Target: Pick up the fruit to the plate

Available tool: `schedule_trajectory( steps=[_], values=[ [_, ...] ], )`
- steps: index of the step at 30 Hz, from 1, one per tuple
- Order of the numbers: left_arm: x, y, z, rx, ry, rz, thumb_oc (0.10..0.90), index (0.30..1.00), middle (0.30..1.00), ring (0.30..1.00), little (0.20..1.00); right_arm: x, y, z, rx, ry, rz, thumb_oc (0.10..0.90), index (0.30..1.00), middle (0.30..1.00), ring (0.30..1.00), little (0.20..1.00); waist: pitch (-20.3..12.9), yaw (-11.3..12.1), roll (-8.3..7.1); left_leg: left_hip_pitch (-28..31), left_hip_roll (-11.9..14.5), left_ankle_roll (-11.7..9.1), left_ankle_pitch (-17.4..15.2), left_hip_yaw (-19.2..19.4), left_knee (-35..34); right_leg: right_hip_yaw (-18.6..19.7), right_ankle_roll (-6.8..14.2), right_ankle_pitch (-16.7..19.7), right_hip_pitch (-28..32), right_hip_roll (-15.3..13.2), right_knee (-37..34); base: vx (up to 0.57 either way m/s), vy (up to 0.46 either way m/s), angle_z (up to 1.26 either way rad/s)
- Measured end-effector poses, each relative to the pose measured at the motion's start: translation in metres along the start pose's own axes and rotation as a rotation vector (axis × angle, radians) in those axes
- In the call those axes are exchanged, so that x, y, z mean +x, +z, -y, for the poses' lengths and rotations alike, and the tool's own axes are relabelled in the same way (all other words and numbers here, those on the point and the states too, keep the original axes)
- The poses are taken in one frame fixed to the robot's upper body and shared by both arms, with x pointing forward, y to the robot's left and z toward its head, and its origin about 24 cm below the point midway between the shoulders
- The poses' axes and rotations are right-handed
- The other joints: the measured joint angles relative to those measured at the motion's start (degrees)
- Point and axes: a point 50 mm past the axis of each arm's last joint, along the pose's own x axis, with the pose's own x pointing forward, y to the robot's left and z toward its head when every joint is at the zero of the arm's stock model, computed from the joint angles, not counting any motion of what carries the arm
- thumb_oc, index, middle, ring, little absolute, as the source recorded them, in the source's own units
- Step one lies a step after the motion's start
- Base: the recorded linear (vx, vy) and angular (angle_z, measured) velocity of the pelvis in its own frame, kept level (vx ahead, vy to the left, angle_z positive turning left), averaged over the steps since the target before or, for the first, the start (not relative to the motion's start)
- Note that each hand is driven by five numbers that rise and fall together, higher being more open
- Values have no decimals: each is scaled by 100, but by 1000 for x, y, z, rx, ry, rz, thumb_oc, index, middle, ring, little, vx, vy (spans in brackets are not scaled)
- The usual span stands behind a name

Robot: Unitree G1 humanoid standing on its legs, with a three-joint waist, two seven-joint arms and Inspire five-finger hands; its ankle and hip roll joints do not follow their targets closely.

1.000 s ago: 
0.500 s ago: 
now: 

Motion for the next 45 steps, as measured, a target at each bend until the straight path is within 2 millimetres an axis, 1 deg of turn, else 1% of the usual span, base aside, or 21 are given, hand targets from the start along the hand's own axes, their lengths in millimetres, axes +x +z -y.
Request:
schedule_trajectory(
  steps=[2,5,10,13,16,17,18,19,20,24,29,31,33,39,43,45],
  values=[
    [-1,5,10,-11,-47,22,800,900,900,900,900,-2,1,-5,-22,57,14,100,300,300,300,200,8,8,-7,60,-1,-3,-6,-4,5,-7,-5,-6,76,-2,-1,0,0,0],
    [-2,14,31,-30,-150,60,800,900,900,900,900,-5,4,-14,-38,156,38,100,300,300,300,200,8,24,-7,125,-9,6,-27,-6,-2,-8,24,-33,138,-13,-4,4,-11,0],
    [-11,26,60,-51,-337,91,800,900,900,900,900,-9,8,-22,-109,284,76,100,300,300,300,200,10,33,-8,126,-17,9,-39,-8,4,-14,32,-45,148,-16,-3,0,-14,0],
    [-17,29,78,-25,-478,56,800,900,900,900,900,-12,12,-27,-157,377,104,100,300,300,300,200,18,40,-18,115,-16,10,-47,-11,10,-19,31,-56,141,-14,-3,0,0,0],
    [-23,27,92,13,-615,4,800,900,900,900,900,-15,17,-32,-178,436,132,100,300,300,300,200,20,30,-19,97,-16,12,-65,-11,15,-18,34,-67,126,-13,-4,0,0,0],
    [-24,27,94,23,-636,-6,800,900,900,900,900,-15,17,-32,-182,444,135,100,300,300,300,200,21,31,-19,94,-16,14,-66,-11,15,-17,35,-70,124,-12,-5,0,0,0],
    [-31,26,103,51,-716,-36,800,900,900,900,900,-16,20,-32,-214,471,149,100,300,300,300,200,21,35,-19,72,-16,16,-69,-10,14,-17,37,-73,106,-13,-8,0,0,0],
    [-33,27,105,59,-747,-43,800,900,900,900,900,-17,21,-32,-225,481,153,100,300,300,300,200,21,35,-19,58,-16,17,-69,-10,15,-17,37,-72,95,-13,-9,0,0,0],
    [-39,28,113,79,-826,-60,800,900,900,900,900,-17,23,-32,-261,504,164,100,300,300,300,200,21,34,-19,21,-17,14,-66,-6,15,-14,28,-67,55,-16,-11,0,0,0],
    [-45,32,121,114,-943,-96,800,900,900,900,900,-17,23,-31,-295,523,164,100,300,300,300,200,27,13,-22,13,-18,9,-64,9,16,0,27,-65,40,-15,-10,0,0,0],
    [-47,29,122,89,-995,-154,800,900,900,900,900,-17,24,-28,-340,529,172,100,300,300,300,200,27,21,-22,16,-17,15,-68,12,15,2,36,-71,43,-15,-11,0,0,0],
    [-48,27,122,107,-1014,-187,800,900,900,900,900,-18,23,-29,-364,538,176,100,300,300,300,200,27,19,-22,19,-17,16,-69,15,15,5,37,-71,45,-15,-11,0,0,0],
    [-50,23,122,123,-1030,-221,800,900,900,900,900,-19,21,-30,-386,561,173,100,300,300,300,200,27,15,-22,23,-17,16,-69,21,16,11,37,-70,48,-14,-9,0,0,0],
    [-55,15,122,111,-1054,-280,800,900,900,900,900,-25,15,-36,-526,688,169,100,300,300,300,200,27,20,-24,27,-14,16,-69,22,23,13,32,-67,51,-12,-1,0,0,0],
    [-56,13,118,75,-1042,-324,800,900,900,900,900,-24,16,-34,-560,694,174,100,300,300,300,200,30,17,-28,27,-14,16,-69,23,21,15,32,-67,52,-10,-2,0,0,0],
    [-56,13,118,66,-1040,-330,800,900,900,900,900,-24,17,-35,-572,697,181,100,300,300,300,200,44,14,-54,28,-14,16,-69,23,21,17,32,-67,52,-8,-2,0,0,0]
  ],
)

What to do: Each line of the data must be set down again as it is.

Task result:
Target: Pick up the fruit to the plate

Available tool: `schedule_trajectory( steps=[_], values=[ [_, ...] ], )`
- steps: index of the step at 30 Hz, from 1, one per tuple
- Order of the numbers: left_arm: x, y, z, rx, ry, rz, thumb_oc (0.10..0.90), index (0.30..1.00), middle (0.30..1.00), ring (0.30..1.00), little (0.20..1.00); right_arm: x, y, z, rx, ry, rz, thumb_oc (0.10..0.90), index (0.30..1.00), middle (0.30..1.00), ring (0.30..1.00), little (0.20..1.00); waist: pitch (-20.3..12.9), yaw (-11.3..12.1), roll (-8.3..7.1); left_leg: left_hip_pitch (-28..31), left_hip_roll (-11.9..14.5), left_ankle_roll (-11.7..9.1), left_ankle_pitch (-17.4..15.2), left_hip_yaw (-19.2..19.4), left_knee (-35..34); right_leg: right_hip_yaw (-18.6..19.7), right_ankle_roll (-6.8..14.2), right_ankle_pitch (-16.7..19.7), right_hip_pitch (-28..32), right_hip_roll (-15.3..13.2), right_knee (-37..34); base: vx (up to 0.57 either way m/s), vy (up to 0.46 either way m/s), angle_z (up to 1.26 either way rad/s)
- Measured end-effector poses, each relative to the pose measured at the motion's start: translation in metres along the start pose's own axes and rotation as a rotation vector (axis × angle, radians) in those axes
- In the call those axes are exchanged, so that x, y, z mean +x, +z, -y, for the poses' lengths and rotations alike, and the tool's own axes are relabelled in the same way (all other words and numbers here, those on the point and the states too, keep the original axes)
- The poses are taken in one frame fixed to the robot's upper body and shared by both arms, with x pointing forward, y to the robot's left and z toward its head, and its origin about 24 cm below the point midway between the shoulders
- The poses' axes and rotations are right-handed
- The other joints: the measured joint angles relative to those measured at the motion's start (degrees)
- Point and axes: a point 50 mm past the axis of each arm's last joint, along the pose's own x axis, with the pose's own x pointing forward, y to the robot's left and z toward its head when every joint is at the zero of the arm's stock model, computed from the joint angles, not counting any motion of what carries the arm
- thumb_oc, index, middle, ring, little absolute, as the source recorded them, in the source's own units
- Step one lies a step after the motion's start
- Base: the recorded linear (vx, vy) and angular (angle_z, measured) velocity of the pelvis in its own frame, kept level (vx ahead, vy to the left, angle_z positive turning left), averaged over the steps since the target before or, for the first, the start (not relative to the motion's start)
- Note that each hand is driven by five numbers that rise and fall together, higher being more open
- Values have no decimals: each is scaled by 100, but by 1000 for x, y, z, rx, ry, rz, thumb_oc, index, middle, ring, little, vx, vy (spans in brackets are not scaled)
- The usual span stands behind a name

Robot: Unitree G1 humanoid standing on its legs, with a three-joint waist, two seven-joint arms and Inspire five-finger hands; its ankle and hip roll joints do not follow their targets closely.

1.000 s ago: 
0.500 s ago: 
now: 

Motion for the next 45 steps, as measured, a target at each bend until the straight path is within 2 millimetres an axis, 1 deg of turn, else 1% of the usual span, base aside, or 21 are given, hand targets from the start along the hand's own axes, their lengths in millimetres, axes +x +z -y.
Request:
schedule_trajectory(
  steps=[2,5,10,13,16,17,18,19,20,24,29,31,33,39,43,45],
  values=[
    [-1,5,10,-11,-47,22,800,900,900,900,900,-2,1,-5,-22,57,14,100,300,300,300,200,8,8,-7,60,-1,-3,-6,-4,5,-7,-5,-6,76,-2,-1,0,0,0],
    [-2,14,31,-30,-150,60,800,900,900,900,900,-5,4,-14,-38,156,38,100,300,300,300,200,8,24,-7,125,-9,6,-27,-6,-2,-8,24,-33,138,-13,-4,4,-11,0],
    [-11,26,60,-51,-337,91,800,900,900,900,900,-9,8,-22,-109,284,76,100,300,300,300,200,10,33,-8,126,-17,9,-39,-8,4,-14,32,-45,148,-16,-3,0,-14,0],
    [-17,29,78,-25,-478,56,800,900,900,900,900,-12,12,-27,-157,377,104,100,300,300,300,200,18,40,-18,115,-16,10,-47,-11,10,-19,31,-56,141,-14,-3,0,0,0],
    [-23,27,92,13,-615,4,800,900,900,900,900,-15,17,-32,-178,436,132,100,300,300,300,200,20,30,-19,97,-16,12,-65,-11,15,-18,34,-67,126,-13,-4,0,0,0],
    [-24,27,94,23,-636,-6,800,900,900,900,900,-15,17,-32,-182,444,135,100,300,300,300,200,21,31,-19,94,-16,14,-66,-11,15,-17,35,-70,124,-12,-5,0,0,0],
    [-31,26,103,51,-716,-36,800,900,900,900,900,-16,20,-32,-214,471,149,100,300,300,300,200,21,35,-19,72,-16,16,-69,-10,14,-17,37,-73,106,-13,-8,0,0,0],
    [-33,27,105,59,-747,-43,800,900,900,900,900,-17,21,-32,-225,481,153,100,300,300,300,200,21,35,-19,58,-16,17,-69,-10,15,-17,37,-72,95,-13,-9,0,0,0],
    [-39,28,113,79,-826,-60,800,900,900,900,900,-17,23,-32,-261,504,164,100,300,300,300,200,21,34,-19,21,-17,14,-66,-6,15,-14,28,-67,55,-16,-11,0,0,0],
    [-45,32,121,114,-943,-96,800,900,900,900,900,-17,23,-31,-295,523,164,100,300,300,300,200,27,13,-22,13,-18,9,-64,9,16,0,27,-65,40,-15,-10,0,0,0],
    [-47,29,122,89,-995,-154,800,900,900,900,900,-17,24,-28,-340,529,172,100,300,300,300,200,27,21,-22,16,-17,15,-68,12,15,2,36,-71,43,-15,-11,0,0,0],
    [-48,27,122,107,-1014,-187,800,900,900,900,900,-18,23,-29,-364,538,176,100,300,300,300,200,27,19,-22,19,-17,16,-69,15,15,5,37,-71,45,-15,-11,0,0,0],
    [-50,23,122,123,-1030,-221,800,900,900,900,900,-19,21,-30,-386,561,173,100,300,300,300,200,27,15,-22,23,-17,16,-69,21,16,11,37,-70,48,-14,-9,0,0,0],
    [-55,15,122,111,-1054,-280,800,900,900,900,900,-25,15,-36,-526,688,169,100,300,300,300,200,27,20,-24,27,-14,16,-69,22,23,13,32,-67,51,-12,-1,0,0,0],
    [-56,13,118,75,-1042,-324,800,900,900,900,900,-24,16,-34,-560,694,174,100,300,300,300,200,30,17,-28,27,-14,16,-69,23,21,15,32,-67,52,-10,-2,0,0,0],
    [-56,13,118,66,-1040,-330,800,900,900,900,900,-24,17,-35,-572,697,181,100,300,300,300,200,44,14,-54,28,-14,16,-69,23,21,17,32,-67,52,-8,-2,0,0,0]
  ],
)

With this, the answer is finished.